His journey to civil rights leader started when he was a student at Harvard Law School. He had the opportunity to serve in the death row prisoners in the deep South. His remarkable personal and professional experiences representing these individual and facing discrimination first hand is detailed in his book Just Mercy. Just Mercy is a critically acclaimed New York Times bestseller, than was selected by Time Magazine as of the 10 best nonfiction books of 2014. The book also became a major motion picture by the same title.
Bryan’s accomplishments in civil rights extend across many cases and many human rights issues. He has argued and won multiple cases the United States Supreme Court, including a 2019 ruling protecting condemned prisoners who suffer from dementia and the landmark 2012 ruling that banned mandatory life-imprisonment without parole for children 17 and younger.
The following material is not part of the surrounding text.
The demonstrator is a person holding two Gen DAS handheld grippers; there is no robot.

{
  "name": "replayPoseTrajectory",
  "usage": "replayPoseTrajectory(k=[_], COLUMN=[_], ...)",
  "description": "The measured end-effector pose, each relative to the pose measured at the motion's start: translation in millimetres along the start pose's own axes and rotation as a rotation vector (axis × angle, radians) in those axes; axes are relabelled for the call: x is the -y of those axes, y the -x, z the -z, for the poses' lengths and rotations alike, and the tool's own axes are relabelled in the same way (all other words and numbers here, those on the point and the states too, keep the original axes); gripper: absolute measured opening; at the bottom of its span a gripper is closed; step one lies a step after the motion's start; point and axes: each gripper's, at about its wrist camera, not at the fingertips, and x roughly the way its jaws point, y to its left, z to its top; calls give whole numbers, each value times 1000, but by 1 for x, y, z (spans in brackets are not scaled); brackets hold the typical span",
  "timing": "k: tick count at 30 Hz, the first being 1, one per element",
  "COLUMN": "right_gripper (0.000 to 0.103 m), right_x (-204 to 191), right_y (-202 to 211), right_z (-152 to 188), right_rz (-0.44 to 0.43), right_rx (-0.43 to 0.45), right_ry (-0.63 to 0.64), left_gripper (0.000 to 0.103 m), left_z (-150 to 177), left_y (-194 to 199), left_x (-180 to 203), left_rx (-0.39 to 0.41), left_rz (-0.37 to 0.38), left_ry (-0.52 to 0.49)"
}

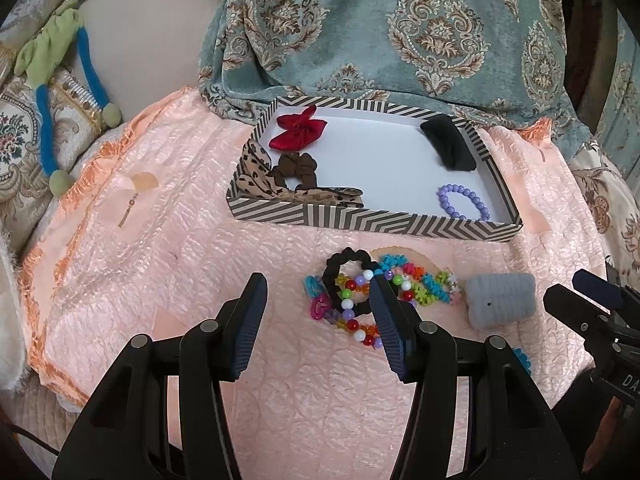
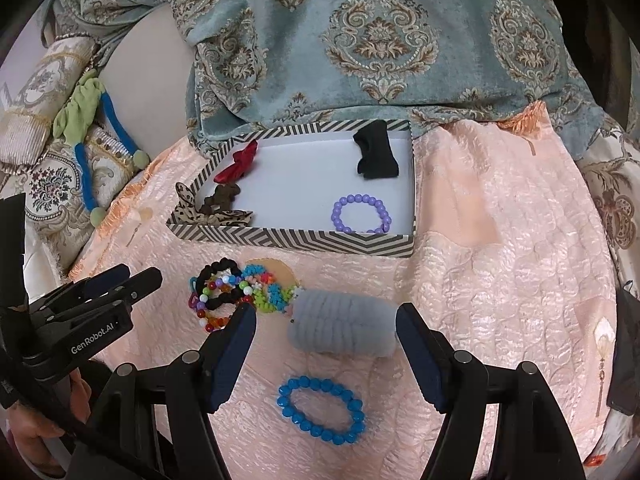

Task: Organize jewelry
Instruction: 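Open and withdraw both grippers from the tray, then grasp black scrunchie with left gripper while right grasps grey fuzzy scrunchie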

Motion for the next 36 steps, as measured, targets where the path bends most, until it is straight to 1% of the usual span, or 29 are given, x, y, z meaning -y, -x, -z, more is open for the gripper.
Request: replayPoseTrajectory(k=[11,17,26,29,33,36], right_gripper=[70,70,70,70,70,70], right_x=[3,10,31,39,44,45], right_y=[-3,-8,-14,-19,-24,-28], right_z=[1,4,10,13,14,15], right_rz=[-3,0,10,8,-2,-8], right_rx=[-8,-27,-53,-67,-82,-90], right_ry=[-11,-26,-70,-95,-117,-116], left_gripper=[53,53,53,53,53,53], left_z=[1,1,4,4,0,-4], left_y=[-7,-9,-21,-30,-41,-51], left_x=[-5,-12,-39,-48,-52,-47], left_rx=[-19,-33,-113,-151,-181,-198], left_rz=[-7,-3,51,95,143,143], left_ry=[1,7,66,114,177,171])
He and his staff at EJI have won reversals in more than 135 cases of those prisoners wrongly condemned to death row.
In addition to his legal work, Bryan has initiated major new anti-poverty and anti-discrimination initiatives, including leading in the creation of the Legacy Museum and The National Memorial for Peace and Justice.
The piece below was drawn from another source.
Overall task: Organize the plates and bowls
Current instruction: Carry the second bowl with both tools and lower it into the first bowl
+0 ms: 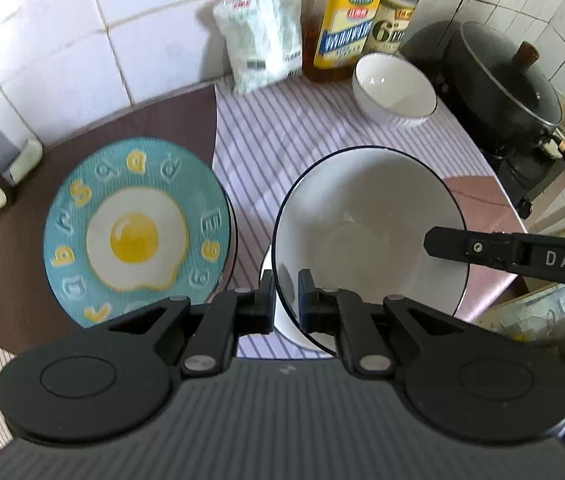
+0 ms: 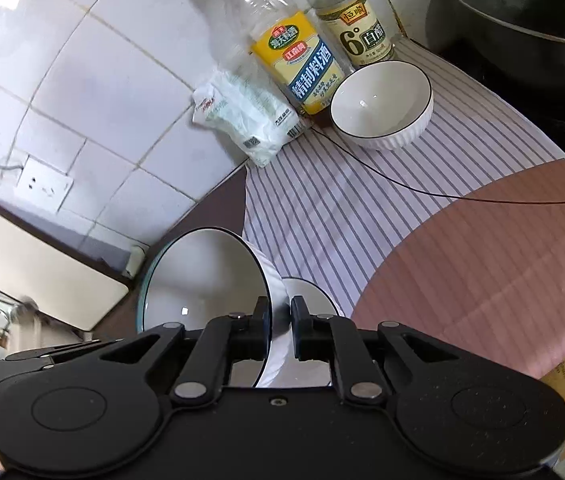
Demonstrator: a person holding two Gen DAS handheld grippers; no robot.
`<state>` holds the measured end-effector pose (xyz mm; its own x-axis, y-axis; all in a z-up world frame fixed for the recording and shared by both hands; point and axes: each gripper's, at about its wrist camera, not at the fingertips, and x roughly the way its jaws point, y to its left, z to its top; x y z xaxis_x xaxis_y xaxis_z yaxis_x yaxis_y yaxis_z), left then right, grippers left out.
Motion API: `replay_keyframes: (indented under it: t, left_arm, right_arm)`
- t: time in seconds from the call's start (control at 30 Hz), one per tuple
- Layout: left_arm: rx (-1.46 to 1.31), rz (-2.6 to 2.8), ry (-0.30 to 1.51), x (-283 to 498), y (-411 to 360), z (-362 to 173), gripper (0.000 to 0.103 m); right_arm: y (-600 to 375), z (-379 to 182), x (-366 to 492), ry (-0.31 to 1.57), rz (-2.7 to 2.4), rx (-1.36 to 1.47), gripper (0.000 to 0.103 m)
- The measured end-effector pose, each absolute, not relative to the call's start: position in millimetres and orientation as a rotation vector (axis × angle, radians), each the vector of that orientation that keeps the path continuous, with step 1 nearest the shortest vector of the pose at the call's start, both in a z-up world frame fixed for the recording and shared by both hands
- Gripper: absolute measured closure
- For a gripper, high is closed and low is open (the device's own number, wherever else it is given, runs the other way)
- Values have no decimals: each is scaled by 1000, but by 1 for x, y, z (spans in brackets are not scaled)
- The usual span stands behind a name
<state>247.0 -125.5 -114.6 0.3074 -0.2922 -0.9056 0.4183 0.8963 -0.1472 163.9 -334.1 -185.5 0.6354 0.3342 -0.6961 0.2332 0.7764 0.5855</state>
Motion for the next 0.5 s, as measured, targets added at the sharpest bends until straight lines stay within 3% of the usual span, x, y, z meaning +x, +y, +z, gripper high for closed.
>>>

Bryan also serves as a Professor of Law at the New York University School of Law. He has been recognized for his teaching by receiving the Distinguished Teaching Award at NYU. He also received 40 honorary doctoral degrees including from Harvard, Yale, Princeton, University of Pennsylvania, and Oxford University.
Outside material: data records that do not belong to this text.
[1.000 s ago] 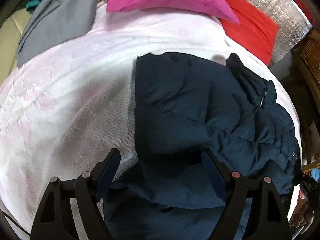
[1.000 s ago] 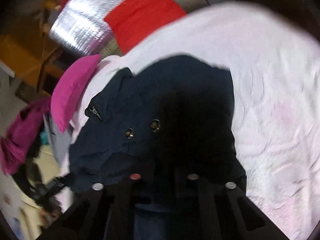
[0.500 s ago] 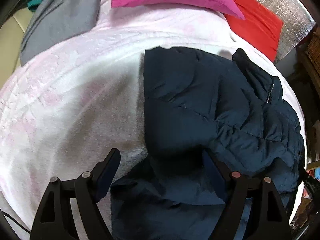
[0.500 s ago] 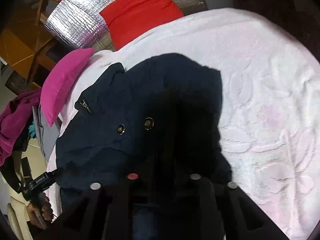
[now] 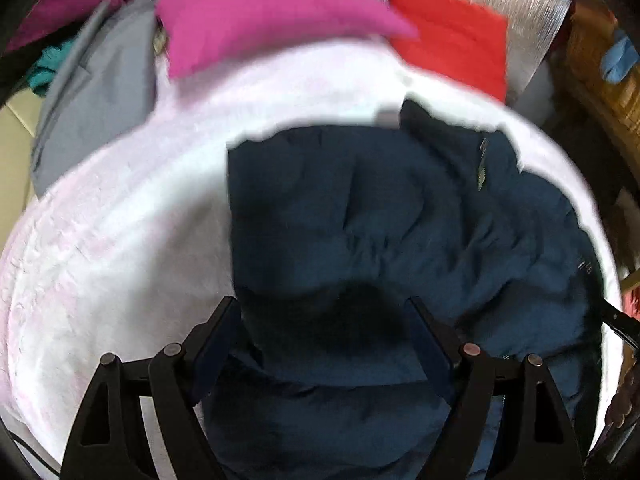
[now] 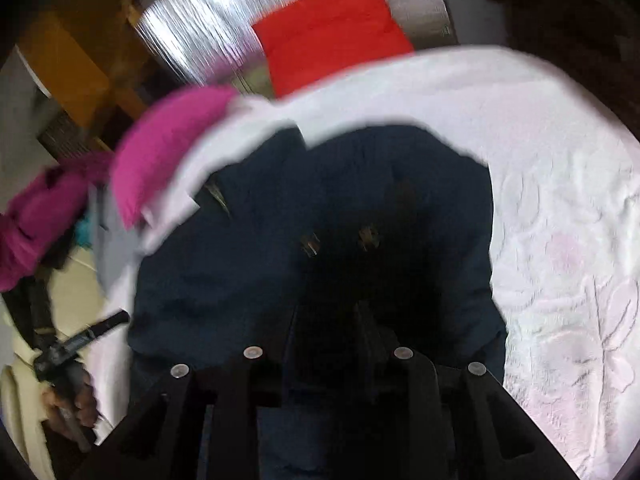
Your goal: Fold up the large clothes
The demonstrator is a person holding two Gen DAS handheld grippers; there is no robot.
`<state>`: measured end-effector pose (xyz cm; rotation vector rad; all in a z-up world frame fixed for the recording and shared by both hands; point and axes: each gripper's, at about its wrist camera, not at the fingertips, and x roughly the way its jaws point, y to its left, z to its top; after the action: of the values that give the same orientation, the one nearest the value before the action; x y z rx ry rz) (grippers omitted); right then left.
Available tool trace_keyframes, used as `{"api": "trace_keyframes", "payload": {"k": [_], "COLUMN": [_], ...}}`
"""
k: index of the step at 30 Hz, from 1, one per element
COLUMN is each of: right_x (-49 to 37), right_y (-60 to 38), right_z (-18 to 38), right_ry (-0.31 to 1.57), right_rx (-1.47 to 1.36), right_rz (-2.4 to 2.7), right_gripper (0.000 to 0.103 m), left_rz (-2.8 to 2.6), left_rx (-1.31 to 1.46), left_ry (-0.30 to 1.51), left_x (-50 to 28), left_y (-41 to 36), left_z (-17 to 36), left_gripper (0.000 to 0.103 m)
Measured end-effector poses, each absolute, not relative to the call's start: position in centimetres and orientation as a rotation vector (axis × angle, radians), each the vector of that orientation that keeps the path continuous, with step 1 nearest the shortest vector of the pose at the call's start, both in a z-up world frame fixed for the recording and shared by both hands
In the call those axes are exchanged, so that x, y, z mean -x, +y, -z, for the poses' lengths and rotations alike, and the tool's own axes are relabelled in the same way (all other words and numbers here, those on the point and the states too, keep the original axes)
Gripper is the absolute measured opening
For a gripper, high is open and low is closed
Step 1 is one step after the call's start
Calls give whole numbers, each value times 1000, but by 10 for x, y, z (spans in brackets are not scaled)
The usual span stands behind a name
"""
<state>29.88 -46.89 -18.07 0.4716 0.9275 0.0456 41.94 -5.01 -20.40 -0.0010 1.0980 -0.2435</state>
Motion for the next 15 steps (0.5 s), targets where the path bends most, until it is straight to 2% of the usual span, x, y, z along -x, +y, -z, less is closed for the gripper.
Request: {"api": "trace_keyframes", "payload": {"k": [3, 15], "right_x": [-305, -276], "right_y": [-468, -492], "right_z": [198, 175], "right_ry": [971, 930], "right_rx": [-480, -550], "right_rz": [-48, -67], "right_gripper": [30, 30], "left_rz": [235, 229], "left_rx": [9, 41], "left_ry": [1168, 1112], "left_x": [-429, -390], "left_y": [-53, -14], "left_z": [225, 204], "left_gripper": [84, 84]}}
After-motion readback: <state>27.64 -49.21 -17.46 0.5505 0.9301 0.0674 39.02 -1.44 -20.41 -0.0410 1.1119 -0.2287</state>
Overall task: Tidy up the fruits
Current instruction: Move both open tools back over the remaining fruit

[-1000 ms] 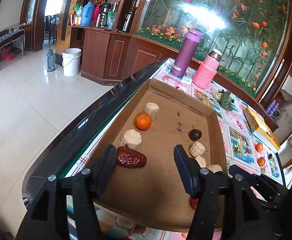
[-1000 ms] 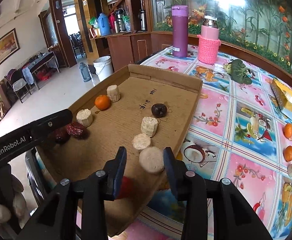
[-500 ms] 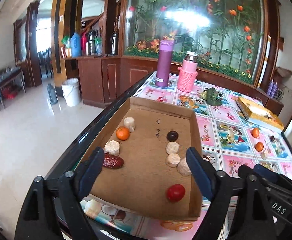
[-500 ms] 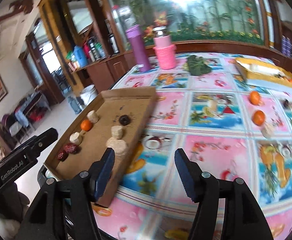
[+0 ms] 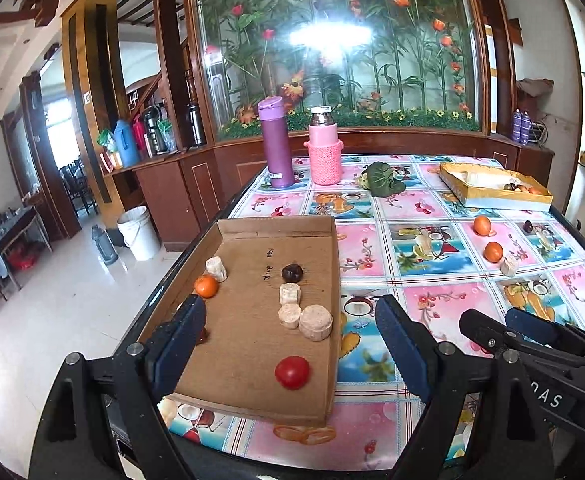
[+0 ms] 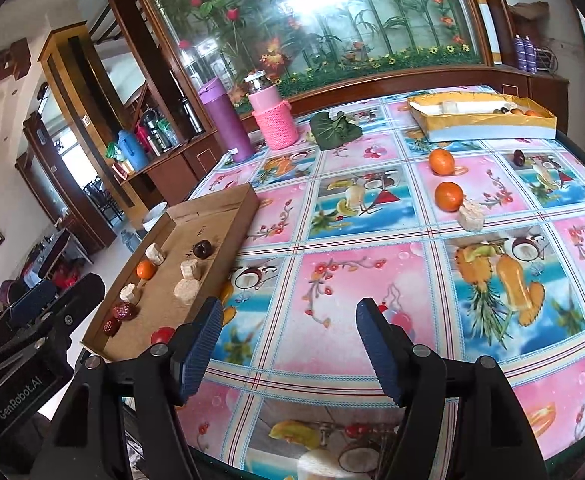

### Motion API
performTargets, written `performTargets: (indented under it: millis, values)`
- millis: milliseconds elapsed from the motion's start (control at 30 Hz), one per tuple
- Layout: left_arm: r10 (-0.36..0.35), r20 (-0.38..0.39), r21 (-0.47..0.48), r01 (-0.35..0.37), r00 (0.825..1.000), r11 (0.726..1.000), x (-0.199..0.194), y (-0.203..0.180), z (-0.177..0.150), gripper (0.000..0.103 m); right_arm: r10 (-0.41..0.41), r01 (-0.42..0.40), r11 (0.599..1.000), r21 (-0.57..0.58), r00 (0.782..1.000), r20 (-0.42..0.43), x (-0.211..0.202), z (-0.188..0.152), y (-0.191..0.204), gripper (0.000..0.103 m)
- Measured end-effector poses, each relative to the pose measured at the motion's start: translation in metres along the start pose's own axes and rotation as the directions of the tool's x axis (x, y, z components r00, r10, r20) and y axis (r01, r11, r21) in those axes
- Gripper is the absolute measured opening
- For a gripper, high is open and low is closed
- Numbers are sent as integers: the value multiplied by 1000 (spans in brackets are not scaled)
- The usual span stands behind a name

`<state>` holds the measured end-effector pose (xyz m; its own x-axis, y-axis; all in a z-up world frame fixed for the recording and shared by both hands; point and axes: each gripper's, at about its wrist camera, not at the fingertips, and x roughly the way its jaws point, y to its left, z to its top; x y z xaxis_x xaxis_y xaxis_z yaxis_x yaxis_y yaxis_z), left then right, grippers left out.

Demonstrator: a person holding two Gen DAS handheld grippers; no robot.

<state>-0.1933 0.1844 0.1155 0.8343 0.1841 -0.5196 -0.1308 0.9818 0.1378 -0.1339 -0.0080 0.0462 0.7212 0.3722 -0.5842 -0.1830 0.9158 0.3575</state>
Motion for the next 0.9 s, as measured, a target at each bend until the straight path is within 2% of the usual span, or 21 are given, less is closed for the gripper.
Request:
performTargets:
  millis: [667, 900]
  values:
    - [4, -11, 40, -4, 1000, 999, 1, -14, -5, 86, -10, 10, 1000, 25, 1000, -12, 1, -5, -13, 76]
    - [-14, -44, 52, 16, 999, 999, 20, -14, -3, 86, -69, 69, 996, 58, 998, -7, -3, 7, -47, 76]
For his range of achievements, Bryan has been recognized with many awards, including the prestigious MacArther Foundation “Genius” Prize, the American Bar Association Medal; the National Medal of Liberty from the American Civil Liberties Union, Public Interest Lawyer of the Year, and several human rights recognitions. He also was named as Time Magazine’s 100 most influential people in 2015 as well as Fortune Magazine’s 2016 and 2017 list of World’s Greatest Leaders. In 2018 he als received the Martin Luther King Nonviolent Peach Prize.
All of his accolades and recognitions stem from his lifelong commitment and sacrifice to bring justice not only into the criminal justice system but into our modern society as a whole.